Well, I mean not supporting a person (within reason of course) means is not real family you care about ( at least in my country) and is a stranger to you; I think it's one of the best examples/definitions you can give of being a stranger vs being family you care.Why do you assume children are treated like strangers after 18 if they expected to be independent at that age? I can't think of one single anecdotal example where that has happened.
I mean asking rent is something you would ask a stranger not a family member. Let's make an example: would you charge your close family members for taking care of their pet or house while they are away or to have them as guests in your house for some time?
Think about it: It's not like if relatives (like aunts and uncles) ask to come to my home as guests for a few months, I ask them the rent or to share bills (just as I wouldn't ask my son if I had one). It's something I would ask a stranger not a close family member. Just as if you need a temporary accommodation (even for silly reasons and not emergencies), your sister or brother shouldn't charge you with rent but help you to reciprocate the favours you did (and just to help each other since you are family and it should make you feel well to help each others since you are close). A personal example: relatives had my parent as guest for some time in their home while he was there vacation because it just makes you feel well to help a family member and more importantly stay around them or eating with them. In my country charging rent or even expenses (within reason and personal financial possibilities) means you don't consider them family and consider them strangers. So why wouldn't you do the same to your children?
Shouldn't you teach your children that taking care and helping family (be sons or sisters and brothers) and loved ones is more important than money and rent? So that they will remember that when they will have to take care of you when you are 75-80 years old, sacrificing money, maybe jobs, to keep an old father/mother in their home and who knows what else they will have to do (using paid vacations to stay with you and give up a summer trip, paying nurses and so on).
What is the point of having or building a family if you don't even really want them around and don't care if they will live better or worse than you after you will die (which is the point of helping them and not making them pay rent when they are young and should instead be saving to avoid poverty during retirement and maybe having saved enough between 18-26/27 years old so that one day they will be able to have their own children one day and carry on the family name and be happier); i mean trying everything you can so that your children will be happy and will have a better life (financially) than you after you die is all that matters in a family; making sure that your children will be happy, they will never have to worry about finances and hopefully stay and support you when you are super old to reciprocate (and possibly remember you after you die for all the help you gave them, including the rent and money he saved thanks to you when he was in need while he was a 20 something needed to have a better life for him and the next generation).
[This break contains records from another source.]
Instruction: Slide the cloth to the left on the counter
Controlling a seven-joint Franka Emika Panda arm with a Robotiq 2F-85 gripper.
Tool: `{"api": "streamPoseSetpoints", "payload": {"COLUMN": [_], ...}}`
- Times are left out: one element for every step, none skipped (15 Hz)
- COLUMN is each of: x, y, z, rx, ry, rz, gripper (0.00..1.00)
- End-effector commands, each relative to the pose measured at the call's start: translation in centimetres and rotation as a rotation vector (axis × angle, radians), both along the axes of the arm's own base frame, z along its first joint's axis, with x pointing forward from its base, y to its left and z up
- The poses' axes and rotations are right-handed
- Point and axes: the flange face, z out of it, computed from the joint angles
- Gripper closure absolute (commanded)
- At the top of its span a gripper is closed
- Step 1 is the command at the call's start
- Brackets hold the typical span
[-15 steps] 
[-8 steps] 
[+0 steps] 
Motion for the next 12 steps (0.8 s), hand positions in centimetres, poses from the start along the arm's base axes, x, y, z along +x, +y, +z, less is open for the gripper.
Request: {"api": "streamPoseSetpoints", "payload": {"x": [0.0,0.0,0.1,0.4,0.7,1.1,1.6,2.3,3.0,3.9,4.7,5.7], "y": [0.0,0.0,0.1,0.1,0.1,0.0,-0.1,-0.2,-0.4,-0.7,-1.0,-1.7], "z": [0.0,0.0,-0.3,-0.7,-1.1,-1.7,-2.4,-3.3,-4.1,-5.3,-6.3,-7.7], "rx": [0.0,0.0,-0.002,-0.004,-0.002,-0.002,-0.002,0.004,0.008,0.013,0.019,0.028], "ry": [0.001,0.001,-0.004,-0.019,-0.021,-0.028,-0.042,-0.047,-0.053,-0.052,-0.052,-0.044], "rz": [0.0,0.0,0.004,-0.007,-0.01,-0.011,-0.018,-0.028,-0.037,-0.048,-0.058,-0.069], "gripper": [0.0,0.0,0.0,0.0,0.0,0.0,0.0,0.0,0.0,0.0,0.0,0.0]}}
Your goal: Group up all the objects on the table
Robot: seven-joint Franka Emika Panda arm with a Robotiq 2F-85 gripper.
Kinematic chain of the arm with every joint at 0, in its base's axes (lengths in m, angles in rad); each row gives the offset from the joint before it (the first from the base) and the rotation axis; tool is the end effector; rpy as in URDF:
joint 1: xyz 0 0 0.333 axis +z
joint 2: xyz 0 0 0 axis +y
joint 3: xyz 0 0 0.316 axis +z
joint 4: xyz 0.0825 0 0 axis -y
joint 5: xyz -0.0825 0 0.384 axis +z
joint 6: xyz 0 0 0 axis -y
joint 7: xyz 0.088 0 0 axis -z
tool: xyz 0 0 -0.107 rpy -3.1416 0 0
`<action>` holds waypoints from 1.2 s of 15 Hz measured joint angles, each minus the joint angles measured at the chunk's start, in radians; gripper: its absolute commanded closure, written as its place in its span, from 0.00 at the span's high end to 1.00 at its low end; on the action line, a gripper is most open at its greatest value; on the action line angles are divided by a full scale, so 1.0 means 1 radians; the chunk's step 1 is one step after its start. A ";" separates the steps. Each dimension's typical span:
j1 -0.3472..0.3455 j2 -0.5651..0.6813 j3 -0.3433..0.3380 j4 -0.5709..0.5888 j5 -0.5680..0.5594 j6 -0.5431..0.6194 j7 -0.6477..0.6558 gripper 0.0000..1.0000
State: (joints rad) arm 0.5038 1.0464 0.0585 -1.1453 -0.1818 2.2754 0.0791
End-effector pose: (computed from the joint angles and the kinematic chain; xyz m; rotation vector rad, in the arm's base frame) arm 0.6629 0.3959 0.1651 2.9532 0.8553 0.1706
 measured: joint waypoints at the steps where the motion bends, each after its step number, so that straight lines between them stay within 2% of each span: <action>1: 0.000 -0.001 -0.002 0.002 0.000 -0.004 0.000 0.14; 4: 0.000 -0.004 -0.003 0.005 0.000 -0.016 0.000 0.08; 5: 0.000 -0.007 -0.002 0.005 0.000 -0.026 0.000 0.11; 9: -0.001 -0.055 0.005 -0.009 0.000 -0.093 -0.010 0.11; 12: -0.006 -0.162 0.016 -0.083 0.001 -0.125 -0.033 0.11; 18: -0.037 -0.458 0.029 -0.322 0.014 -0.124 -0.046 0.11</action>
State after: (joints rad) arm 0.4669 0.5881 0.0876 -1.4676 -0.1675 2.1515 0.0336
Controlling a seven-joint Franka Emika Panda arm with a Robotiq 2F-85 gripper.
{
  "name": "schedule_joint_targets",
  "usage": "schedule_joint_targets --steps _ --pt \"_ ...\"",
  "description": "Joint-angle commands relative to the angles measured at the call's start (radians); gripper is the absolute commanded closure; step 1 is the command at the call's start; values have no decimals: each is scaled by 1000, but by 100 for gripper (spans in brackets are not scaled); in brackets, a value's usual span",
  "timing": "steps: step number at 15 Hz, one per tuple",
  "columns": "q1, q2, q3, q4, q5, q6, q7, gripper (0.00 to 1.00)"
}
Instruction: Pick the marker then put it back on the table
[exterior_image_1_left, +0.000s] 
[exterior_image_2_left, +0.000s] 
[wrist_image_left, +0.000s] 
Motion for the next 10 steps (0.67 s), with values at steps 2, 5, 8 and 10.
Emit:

I can't even fathom to imagine how american grandparents must treat their grandchildren, if they treat their sons and daughters like this (kicking them out in cold blood and not supporting them as soon as they turn 18 like it was a magical date)? Do grandparents charge/ask payment to their sons for taking care of nephews if they stay and eat with them?
I mean when I was a children I stayed nearly a month or two every summer for 8-10 years at my grandparent's home and every grandparent would/should be glad to have them. I mean they often even complained that we didn't even come enough and always complained we lived too far. And same happens for many families here in Italy.
Grandparents happy to being around their grandchildren and having them as guests in their home during summer (especially when they live far away during the rest of the year). I mean if parents don't even want their own children, I can't even fathom to imagine how they must treat their grandchildren or maybe they even ask for payment to take care of them or having them around on a constant basis. I'm seriously appalled/terrified by a society made of people tha prefer enjoying their "golden years" (after their children turn 18) instead of being happy to have them around (and I don't see how one excludes the other anyway).